Health-care workers group in B.C. demand better mask policy at COVID-19 vaccination centres

·3 min read
An N95 NaCl Particulate Filtration Test is performed in the PPE Testing Lab at the Vancouver General Hospital in October. Health-care workers in B.C. are asking for higher-grade well-fitting masks, such as N95 masks, to be provided to those working at immunization centres. (Ben Nelms/CBC - image credit)
An N95 NaCl Particulate Filtration Test is performed in the PPE Testing Lab at the Vancouver General Hospital in October. Health-care workers in B.C. are asking for higher-grade well-fitting masks, such as N95 masks, to be provided to those working at immunization centres. (Ben Nelms/CBC - image credit)

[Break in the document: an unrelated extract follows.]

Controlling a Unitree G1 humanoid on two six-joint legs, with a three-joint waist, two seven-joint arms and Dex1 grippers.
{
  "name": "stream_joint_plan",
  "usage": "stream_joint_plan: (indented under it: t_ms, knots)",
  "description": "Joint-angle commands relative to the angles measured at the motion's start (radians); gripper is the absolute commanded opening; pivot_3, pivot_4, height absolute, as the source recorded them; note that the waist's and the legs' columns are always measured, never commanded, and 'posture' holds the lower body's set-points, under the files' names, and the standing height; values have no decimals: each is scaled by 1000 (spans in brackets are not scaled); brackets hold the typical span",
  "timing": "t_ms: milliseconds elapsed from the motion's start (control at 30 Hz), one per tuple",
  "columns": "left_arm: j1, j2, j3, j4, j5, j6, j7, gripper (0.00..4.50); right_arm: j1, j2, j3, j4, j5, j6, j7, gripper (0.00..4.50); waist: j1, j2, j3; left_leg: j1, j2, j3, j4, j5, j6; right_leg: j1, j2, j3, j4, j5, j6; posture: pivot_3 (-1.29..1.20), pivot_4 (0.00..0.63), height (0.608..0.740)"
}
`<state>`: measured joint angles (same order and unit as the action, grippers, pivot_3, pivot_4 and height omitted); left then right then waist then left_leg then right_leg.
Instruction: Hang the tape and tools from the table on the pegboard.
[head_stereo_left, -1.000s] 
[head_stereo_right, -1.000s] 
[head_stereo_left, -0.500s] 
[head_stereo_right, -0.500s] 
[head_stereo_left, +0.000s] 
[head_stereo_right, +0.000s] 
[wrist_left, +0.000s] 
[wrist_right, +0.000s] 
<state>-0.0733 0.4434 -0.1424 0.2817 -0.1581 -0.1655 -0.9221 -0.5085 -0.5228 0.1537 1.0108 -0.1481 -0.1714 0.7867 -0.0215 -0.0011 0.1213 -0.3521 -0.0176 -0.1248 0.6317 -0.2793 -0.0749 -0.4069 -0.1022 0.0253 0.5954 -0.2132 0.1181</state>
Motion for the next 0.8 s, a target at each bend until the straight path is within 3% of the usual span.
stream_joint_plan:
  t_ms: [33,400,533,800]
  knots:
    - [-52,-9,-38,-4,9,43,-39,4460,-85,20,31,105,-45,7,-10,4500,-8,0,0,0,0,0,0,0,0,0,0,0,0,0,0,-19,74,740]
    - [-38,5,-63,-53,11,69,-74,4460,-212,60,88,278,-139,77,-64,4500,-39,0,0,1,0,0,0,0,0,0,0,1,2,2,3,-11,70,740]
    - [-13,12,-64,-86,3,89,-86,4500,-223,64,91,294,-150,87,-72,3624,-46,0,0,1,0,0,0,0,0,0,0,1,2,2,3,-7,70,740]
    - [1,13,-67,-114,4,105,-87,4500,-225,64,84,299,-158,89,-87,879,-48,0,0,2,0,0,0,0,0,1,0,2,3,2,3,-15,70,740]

A group of physicians, nurses and health scientists in B.C. are urging the Ministry of Health to provide all health-care workers who work at vaccination centres with N95 masks or other well-fitted higher-grade masks.

Lyne Filiatrault, a retired ER doctor and member of Protect Our Province B.C., says the group has been receiving emails from concerned health-care workers who have been urgently requested to help administer COVID-19 immunizations at mass clinics.

She said immunizers have been told they will not be provided with KN95 masks, which are similar to N95 respirator masks.

"Anybody that goes in an indoor space right now, not just health-care workers at mass vaccination centres but everybody, should be wearing high-grade well-fitted masks," Filiatrault told CBC News.

"And if they don't have access to one, they should be provided with one."

She said scientists have proven that COVID-19 is spread through aerosol, and proper personal protective equipment (PPE) like a well-fitted mask is important especially amidst rising cases of the highly-transmissible Omicron variant.

"It's a little bit like if people are smoking. The closer you are to them, the more smoke in your face, but if you stay for a prolonged period of time in the same room, even if you are two metres apart, you're going to be breathing that smoke," Filiatrault said.

She said medical masks, also known as surgical masks, are not enough to protect people from transmission, especially in an indoor space full of people who may not know if they are infected with COVID-19.

Declined administering vaccines

Alex Rosenczweig, a dentist in the Lower Mainland, said he received an email about a week ago from Vancouver Coastal Health urgently asking for certified health-care workers to help administer COVID-19 immunizations at mass vaccination clinics.

He said despite rising COVID-19 cases, he decided not to participate when he found out he would not be provided with proper masks to protect him against the Omicron variant.

"I said I have one request that I'm allowed to wear PPE that includes nothing short of N95 or better, and I even asked if I could wear my own," Rosenczweig told CBC News.

He said he received a reply saying PPEs will be provided and all immunizers are required to wear the same one issued, and that Infection Prevention and Control Canada "have deemed medical masks adequate for clinics."

"You're in an environment with an airborne pathogen, yet the province is sticking to this droplet theory," Rosenczweig said. "And now with this Omicron variant, we should be able to protect ourselves better, especially [by] wearing an N95."

The Ministry of Health said in an email statement that infection control measures at vaccination sites are decided and overseen by public health and infection control experts, and the ministry has full provincial infection prevention and control policies in place to prevent COVID-19 transmission in all health-care settings.

"PPE is only one measure health authorities use to prevent transmission," it stated. "Vaccination clinics are low-risk settings as all staff are vaccinated, masked and there are spacing measures in place."